Task

For this assignment I have created a listing of several of my favorite science fiction books in three formats - HTML table, XML and JSON. All files were created by hand in a text editor. All have just one author; however, I have added the awards information to satisfy the requirement of having multiple values in a field. The task is to import all files and convert them to data frames.

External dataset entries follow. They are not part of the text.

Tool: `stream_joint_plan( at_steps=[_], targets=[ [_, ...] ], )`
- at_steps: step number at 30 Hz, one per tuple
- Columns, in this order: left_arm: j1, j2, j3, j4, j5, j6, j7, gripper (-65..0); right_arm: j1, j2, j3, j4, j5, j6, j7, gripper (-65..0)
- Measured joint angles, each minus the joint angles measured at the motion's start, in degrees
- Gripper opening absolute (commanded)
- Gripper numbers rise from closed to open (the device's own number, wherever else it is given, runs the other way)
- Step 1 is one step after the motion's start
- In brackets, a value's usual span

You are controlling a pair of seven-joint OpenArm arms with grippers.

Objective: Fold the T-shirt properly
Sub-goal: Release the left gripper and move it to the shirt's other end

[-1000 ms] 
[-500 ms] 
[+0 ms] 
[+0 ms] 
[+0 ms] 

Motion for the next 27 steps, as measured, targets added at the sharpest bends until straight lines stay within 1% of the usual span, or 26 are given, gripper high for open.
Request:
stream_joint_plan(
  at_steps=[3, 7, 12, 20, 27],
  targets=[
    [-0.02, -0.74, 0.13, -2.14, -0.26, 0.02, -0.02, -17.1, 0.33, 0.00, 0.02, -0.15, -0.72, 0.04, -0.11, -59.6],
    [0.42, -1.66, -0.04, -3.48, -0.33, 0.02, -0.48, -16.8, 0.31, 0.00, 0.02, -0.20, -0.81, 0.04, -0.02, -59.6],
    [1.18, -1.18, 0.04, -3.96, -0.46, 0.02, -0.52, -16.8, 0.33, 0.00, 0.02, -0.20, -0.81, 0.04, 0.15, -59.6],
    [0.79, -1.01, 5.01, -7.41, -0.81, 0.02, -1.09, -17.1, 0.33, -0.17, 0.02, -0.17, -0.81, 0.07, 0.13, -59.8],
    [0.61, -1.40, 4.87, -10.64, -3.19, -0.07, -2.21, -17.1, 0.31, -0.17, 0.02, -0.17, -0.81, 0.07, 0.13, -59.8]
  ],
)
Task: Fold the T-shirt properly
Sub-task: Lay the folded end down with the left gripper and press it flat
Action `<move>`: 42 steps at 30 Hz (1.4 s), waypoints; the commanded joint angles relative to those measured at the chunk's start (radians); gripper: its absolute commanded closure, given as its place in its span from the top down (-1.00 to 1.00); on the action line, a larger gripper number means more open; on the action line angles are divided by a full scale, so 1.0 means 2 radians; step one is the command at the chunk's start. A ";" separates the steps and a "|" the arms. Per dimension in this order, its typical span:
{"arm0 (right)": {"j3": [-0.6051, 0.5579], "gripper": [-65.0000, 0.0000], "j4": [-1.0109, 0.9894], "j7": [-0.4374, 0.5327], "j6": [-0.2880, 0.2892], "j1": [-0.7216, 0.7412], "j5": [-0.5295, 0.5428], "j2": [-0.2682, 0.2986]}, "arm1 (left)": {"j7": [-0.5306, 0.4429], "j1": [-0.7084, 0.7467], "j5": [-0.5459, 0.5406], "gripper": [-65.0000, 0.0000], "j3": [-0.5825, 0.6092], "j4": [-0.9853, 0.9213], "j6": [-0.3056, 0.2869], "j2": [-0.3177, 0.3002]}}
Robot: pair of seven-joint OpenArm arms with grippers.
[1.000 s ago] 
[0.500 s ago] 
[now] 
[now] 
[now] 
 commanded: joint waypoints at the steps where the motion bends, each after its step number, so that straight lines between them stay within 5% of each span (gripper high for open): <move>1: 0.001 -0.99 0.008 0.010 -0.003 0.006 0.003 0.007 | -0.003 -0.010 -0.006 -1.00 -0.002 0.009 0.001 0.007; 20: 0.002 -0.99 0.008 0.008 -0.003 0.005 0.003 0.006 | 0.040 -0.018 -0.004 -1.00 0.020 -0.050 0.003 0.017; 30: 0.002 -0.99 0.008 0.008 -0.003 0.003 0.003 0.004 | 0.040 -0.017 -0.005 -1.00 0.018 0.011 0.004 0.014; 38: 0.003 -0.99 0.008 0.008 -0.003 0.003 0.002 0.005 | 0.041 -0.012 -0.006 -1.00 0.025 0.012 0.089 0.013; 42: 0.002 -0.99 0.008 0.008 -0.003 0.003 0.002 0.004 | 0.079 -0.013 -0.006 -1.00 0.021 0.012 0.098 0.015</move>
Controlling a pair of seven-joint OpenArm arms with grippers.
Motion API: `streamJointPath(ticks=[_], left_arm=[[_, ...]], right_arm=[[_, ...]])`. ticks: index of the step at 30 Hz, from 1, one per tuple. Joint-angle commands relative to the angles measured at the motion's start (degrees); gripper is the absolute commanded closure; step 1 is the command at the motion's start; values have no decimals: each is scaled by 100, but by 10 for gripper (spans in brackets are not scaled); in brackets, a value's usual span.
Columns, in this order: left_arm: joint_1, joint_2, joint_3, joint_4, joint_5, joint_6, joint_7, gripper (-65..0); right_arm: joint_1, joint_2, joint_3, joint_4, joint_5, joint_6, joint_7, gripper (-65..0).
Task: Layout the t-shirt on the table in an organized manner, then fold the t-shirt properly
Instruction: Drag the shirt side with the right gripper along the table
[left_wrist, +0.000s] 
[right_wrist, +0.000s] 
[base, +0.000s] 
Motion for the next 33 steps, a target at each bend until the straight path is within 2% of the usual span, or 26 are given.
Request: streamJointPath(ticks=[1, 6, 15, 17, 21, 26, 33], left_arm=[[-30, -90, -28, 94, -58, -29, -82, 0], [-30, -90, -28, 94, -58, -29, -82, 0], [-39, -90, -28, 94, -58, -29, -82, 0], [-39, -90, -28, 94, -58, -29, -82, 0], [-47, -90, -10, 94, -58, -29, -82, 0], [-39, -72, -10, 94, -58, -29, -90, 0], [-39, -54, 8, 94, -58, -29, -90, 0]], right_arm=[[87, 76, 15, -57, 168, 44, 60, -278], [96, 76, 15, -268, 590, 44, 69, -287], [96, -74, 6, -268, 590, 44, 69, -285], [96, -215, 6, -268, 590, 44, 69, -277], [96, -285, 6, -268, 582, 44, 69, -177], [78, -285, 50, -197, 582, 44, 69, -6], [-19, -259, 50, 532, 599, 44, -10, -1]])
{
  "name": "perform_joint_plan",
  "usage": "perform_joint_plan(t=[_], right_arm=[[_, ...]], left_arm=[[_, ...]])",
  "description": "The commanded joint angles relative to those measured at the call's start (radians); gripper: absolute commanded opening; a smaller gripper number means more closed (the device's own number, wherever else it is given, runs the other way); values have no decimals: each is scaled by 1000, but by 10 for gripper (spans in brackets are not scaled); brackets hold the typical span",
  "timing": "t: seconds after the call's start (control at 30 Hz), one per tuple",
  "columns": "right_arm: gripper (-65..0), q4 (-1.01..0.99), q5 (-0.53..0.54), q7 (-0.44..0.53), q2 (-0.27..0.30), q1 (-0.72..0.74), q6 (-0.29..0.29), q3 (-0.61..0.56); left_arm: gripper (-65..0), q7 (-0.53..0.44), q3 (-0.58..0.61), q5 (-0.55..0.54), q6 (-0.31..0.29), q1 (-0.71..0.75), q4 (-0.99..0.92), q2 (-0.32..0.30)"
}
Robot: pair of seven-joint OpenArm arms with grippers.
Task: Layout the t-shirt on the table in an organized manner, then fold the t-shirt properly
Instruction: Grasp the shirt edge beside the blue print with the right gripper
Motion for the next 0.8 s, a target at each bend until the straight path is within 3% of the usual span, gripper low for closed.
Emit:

Original file content and all R code is below.

Required Libraries

library(dplyr)
library(stringr)
library(XML)       # For HTML and XML manipulation
library(RCurl)
library(tidyjson)  # For JSON manipulation

HTML

Original File

<HTML>
<HEAD />
<BODY>
<table border=1, cellpadding=5>
    <caption>Ilya's Favorite Science Fiction Books</caption>
    <tr bgcolor=silver>
        <th id="title">Book Title</th>
        <th id="author">Author</th>
        <th id="year">Year</th>
        <th id="isbn">ISBN</th>
        <th id="award">Awards</th>
        <th id="film">Film Adaptation</th>
    </tr><tr>
        <td headers="title">2001: A Space Odyssey</td>
        <td headers="author">Arthur C. Clarke</td>
        <td headers="year">1968</td>
        <td headers="isbn">0-453-00269-2</td>
        <td headers="award"></td>
        <td headers="film">2001: A Space Odyssey (Stanley Kubrick; 1968)</td>
    </tr><tr>
        <td headers="title">Fahrenheit 451</td>
        <td headers="author">Ray Bradbury</td>
        <td headers="year">1953</td>
        <td headers="isbn">978-0-7432-4722-1</td>
        <td headers="award">Retro Hugo (2004)<BR>
            Prometheus Award (1984)</td>
        <td headers="film">Fahrenheit 451 (Francois Truffaut; 1966)</td>
    </tr><tr>
        <td headers="title">The Gods Themselves</td>
        <td headers="author">Isaac Asimov</td>
        <td headers="year">1972</td>
        <td headers="isbn">0-385-02701-X</td>
        <td headers="award">Nebula Award (1972)<BR>
            Hugo Award (1973)<BR>
            Locus Award (1973)</td>
        <td headers="film"></td>
    </tr>
</table>
</BODY>
</HTML>

Data Import and Manipulation

# Import HTML file
htmlFile <- getURL("https://raw.githubusercontent.com/ilyakats/CUNY-DATA607/master/books.html")

# Parse HTML table
booksHTML <- readHTMLTable(htmlFile, header = TRUE)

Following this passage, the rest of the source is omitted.